I was sitting on the roof of my faded chipping red sedan as Charley's massive arms wrenched. The sky was getting blue now, and the pine needles were dripping tiny droplets of dew onto my upturned face as though it were raining again.
"Charley," I said. I looked at him. I tried to speak plainly, but I didn't know how. Emotion filled me, and I said, "thank you."
Charley, stolid and dependable, didn't speak.
That night, as I lay sleeping in the dewy grass beside the car, while Charley sprawled out in the front, I found myself standing in a thick fog in the night, on an empty highway. To either side, there was endless dry earth, and the single-lane highway was flat and smoothly paved, as though paved once and never used again. Far away at the end of the highway, there was a solitary black cuboid monolith, towering over the flat earth and piercing the sky.
The red sedan, oddly shimmering and gently sparkling in the moonlit foggy atmosphere behind me, was sitting in the middle of the road, motionless. I turned away, toward the monolith, and began walking.
The sky was grey, and there was no sound. I heard my feet touch the blacktop lightly, and watched as the monolith loomed darkly. As my feet padded on, in the airless, motionless nothing-scape, my eyes blinked.
And there, high above, blinked back.
My feet quickened. What had blinked? I looked up, and saw no noun. Nothing at all.
With a start I saw that Charley wasn't there. I stopped, looked around, screamed "Charley!" But there came no reply from the void. I felt my sinuses grow heavy…
I slowly woke to the sound of the engine of the car. The void slowly left my consciousness, as large, heavy fingers drummed against the fraying and faded steering wheel, and my eyes gradually caught onto the sun, striking my face.
I sat up. I tried moving my fingers. My joints cracked from the disuse. I closed my eyes and saw a color that didn't exist. Phosphene. I looked into the face of the driver, and saw nothingness. I looked to my wrist. The dial was eight-fold.
I sat up. The hands that had held me down to the backseat scraped my arms and still gripped my waist painfully. It was a dream. Just a dream. I tried to imagine Charley.

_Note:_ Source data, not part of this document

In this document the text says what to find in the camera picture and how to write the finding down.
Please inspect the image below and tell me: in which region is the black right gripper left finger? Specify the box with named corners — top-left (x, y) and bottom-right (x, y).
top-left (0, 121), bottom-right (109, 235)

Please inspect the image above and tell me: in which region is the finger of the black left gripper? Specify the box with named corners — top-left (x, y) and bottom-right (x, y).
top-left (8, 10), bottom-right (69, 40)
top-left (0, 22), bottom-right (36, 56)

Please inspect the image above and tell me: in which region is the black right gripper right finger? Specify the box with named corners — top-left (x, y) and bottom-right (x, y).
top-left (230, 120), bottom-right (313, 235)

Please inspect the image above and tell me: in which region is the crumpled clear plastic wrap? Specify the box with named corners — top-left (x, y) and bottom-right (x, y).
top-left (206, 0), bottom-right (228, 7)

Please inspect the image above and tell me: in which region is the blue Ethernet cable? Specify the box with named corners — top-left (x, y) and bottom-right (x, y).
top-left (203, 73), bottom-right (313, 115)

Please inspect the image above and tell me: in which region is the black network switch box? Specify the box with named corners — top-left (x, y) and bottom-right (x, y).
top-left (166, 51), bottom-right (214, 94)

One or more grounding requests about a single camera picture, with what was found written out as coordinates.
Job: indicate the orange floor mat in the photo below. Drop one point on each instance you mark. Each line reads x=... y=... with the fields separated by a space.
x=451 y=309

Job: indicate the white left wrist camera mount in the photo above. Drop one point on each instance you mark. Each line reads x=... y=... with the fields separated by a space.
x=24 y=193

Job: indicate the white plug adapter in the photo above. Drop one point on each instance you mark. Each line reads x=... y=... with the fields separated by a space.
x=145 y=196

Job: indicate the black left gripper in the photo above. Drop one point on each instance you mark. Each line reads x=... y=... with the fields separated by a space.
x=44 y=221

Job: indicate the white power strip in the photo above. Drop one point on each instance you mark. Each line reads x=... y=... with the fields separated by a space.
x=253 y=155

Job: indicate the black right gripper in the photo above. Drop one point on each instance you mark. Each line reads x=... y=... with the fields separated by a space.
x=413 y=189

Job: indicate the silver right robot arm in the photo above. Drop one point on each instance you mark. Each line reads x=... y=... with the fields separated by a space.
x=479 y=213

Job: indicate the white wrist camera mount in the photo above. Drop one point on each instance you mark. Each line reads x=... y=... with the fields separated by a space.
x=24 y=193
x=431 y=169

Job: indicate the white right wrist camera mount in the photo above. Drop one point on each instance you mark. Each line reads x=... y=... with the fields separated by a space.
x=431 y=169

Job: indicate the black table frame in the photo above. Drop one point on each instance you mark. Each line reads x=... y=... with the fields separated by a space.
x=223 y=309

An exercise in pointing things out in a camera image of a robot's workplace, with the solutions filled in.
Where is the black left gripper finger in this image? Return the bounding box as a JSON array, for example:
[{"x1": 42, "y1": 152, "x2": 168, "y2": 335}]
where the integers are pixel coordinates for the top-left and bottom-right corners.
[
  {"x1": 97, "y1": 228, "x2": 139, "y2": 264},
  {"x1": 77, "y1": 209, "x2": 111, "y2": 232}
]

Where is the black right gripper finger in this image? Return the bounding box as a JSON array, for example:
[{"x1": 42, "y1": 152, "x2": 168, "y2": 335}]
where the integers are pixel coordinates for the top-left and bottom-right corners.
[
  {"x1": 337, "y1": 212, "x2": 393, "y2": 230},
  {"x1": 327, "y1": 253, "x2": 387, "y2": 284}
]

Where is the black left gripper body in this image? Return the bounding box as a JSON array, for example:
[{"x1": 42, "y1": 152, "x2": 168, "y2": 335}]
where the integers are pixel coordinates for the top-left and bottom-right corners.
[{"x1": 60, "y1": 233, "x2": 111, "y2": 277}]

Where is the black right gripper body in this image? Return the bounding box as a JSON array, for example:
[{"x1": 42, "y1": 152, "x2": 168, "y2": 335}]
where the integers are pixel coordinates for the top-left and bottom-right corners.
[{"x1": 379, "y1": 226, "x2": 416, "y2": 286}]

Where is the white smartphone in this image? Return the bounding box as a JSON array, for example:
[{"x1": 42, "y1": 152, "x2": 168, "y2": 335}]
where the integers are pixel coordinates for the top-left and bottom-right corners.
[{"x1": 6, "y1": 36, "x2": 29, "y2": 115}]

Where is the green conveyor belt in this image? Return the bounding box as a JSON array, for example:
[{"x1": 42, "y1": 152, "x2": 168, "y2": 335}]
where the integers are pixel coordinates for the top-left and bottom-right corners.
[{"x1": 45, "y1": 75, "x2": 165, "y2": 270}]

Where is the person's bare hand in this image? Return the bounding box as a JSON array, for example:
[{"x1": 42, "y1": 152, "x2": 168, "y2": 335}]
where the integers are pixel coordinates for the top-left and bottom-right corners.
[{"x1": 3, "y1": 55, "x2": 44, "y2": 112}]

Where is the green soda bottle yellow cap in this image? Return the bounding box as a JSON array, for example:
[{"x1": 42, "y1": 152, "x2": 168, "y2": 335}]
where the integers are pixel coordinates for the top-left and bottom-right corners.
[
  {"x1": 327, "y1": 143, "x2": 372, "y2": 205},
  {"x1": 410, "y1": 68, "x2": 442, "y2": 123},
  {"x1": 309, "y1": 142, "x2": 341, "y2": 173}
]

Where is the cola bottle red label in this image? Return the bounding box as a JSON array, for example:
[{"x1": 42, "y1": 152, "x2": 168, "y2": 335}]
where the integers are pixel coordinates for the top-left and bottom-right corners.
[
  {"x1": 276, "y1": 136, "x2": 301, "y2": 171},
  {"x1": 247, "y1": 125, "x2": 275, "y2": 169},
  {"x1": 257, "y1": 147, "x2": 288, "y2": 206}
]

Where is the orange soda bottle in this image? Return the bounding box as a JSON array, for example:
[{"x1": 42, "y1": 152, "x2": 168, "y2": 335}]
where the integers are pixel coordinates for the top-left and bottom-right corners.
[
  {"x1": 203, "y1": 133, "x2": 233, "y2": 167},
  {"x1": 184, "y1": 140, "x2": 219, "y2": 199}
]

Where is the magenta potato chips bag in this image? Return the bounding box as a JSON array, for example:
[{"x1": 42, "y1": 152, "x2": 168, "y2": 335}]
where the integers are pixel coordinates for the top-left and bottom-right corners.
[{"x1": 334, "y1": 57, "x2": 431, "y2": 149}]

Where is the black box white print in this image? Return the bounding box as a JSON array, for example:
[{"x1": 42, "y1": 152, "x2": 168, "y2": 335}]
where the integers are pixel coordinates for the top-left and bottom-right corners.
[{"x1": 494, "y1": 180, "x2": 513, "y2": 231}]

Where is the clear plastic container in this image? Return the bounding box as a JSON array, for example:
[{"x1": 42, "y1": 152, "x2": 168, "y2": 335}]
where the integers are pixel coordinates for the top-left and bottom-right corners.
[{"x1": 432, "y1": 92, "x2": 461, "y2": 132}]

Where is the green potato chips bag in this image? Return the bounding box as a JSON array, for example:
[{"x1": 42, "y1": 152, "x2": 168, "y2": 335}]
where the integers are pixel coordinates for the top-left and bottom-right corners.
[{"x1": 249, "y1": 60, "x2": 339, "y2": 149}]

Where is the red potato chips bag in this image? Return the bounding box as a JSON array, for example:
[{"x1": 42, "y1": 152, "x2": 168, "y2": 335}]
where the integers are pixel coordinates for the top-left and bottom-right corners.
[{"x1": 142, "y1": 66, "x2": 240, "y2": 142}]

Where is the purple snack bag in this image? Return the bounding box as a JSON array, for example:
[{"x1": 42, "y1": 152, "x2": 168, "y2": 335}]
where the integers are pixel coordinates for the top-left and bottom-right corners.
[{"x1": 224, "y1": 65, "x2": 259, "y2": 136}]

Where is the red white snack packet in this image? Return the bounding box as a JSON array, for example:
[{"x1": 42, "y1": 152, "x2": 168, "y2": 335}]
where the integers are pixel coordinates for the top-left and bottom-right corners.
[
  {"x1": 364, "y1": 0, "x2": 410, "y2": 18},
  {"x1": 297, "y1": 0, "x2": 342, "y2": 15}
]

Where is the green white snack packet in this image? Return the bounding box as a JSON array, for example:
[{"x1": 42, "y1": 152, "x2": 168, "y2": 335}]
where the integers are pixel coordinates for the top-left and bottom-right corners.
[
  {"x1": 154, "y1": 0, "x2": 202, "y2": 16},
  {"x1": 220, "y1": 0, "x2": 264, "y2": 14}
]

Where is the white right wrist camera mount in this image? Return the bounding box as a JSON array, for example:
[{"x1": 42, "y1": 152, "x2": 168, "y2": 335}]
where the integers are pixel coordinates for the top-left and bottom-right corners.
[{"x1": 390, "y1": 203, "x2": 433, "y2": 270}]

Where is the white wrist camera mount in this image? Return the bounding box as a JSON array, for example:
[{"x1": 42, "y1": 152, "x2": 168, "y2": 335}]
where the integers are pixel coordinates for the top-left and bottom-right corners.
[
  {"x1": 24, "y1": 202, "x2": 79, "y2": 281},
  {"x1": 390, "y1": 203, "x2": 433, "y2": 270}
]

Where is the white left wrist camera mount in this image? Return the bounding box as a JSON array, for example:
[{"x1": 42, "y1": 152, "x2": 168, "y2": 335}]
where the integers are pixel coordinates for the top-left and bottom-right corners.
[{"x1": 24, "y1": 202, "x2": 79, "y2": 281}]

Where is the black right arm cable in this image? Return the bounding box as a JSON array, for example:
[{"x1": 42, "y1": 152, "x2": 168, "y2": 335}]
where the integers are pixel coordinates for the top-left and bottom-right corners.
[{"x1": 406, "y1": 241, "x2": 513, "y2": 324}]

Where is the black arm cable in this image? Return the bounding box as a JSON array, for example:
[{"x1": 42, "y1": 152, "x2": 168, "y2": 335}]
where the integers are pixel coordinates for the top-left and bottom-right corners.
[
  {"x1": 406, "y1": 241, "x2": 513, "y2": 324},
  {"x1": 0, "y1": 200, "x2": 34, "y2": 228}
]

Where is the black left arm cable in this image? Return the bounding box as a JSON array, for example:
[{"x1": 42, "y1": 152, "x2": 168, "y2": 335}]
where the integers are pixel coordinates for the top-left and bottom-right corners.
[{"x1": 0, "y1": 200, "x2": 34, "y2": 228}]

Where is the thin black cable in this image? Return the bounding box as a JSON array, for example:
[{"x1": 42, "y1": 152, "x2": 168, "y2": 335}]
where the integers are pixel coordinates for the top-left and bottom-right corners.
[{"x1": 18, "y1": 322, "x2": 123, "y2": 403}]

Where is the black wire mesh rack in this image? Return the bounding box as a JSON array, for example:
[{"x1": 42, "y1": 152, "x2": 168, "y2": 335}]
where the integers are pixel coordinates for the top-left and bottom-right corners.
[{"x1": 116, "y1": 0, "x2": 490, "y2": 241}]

The light from outside the car, my car, was so bright that I couldn't see forms outside. The emptiness of the driver was not Charley. Nor were the hands, the dozens and dozens of hands that reached clammily for my body to pull downwards. I tried to raise my arms but the hands in the roof of the car fumbled and snatched hastily and then gripped. The glass of the window started reaching for my head.
I thought the name. I tried forming the name with my mouth, but a sweaty palm was suddenly blocking airflow. I gasped, as a finger hooked my nose as the seat behind me slowly caved backward. My hair and face were being pulled back by tens of overlapping palms and a thumb and forefinger was pulling my ear. Now hands were pushing me from the front…
A new hand, startlingly different and contrasting, was suddenly underneath me. I felt the seat lose its suction as an arm went behind me, firmly between me and the mountains of other hands. The car was suddenly spinning, as vertigo made me rethink everything… The large, warm arms lifted me out of the car…
My eyes opened; and there was Charley, carrying me to the faded, chipping red sedan.